= TASK GOAL =
Only the pictures are to be dropped; the rest of the data below is to be duplicated exactly.

= GIVEN INFORMATION =
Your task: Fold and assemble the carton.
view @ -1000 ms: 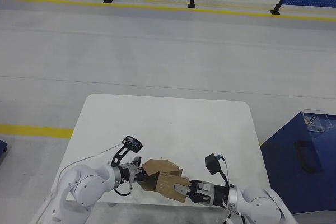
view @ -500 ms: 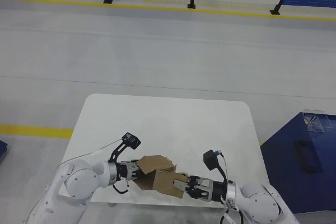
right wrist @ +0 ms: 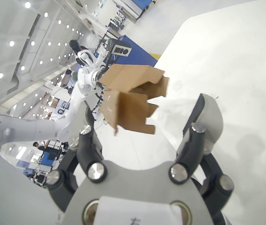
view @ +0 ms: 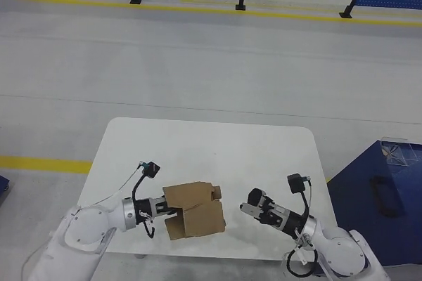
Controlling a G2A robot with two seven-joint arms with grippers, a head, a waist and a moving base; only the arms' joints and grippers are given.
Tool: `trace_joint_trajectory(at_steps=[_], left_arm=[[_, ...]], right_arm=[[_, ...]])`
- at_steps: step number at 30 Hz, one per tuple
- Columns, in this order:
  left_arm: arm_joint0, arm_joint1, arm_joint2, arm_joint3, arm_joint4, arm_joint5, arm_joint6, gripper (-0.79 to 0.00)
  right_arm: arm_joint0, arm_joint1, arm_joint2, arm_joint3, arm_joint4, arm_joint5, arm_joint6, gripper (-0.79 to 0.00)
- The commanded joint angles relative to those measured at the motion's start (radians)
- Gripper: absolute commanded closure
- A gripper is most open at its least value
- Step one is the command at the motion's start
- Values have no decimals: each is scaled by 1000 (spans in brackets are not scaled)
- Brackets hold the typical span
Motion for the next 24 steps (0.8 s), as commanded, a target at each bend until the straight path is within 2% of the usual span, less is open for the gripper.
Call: trace_joint_trajectory(at_steps=[1, 7, 9, 12, 14, 16, 19, 21, 22, 24], left_arm=[[1, 0, 0, -9, 2, 2, -2, 0], [12, 0, -3, -18, -20, 13, 8, 0], [24, 7, -23, -18, 66, 103, 40, 0], [11, 2, -5, 1, -49, 273, 11, 0], [-22, -11, 7, 84, -200, 400, 50, 0], [-68, -31, 34, 184, -429, 519, 31, 0], [-146, -61, 81, 357, -696, 624, -8, 0], [-202, -80, 141, 430, -763, 691, -45, 0], [-229, -87, 162, 454, -773, 681, -71, 0], [-229, -87, 162, 454, -773, 681, -71, 0]], right_arm=[[-1, 0, 0, -1, 3, -3, 2, -785], [-1, 0, 0, -1, 3, -3, 2, -785], [-1, 0, 0, -1, 3, -3, 2, -785], [-7, -1, -7, -9, -64, 7, -38, -785], [-15, -4, -12, -9, -105, 21, -83, -785], [-14, -6, -8, 0, -146, 59, -138, -785], [-15, -10, -12, 9, -193, 101, -200, -785], [-17, -12, -12, 19, -189, 119, -219, -785], [-19, -13, -19, 20, -153, 110, -205, -785], [-16, -13, -34, 39, 33, 79, -92, -785]])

= OUTPUT OF THE TASK =
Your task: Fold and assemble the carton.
view @ -1000 ms: 
view @ -500 ms: 
right wrist @ +0 ms: 
view @ +0 ms: 
Controlling a G2A robot with two seven-joint arms with grippers, a head, a waist and a moving base; only the arms' joints and grippers are given.
Tool: `trace_joint_trajectory(at_steps=[_], left_arm=[[_, ...]], right_arm=[[_, ...]])`
- at_steps: step number at 30 Hz, one per tuple
- Columns, in this order:
  left_arm: arm_joint0, arm_joint1, arm_joint2, arm_joint3, arm_joint4, arm_joint5, arm_joint6, gripper (-0.79 to 0.00)
  right_arm: arm_joint0, arm_joint1, arm_joint2, arm_joint3, arm_joint4, arm_joint5, arm_joint6, gripper (-0.79 to 0.00)
- The commanded joint angles relative to those measured at the motion's start (radians)
- Gripper: absolute commanded closure
- A gripper is most open at its least value
- Step one is the command at the motion's start
- Values have no decimals: each is scaled by 1000 (spans in brackets are not scaled)
- Brackets hold the typical span
Motion for the next 24 steps (0.8 s), as commanded, a target at each bend until the straight path is within 2% of the usual span, less is open for the gripper.
Call: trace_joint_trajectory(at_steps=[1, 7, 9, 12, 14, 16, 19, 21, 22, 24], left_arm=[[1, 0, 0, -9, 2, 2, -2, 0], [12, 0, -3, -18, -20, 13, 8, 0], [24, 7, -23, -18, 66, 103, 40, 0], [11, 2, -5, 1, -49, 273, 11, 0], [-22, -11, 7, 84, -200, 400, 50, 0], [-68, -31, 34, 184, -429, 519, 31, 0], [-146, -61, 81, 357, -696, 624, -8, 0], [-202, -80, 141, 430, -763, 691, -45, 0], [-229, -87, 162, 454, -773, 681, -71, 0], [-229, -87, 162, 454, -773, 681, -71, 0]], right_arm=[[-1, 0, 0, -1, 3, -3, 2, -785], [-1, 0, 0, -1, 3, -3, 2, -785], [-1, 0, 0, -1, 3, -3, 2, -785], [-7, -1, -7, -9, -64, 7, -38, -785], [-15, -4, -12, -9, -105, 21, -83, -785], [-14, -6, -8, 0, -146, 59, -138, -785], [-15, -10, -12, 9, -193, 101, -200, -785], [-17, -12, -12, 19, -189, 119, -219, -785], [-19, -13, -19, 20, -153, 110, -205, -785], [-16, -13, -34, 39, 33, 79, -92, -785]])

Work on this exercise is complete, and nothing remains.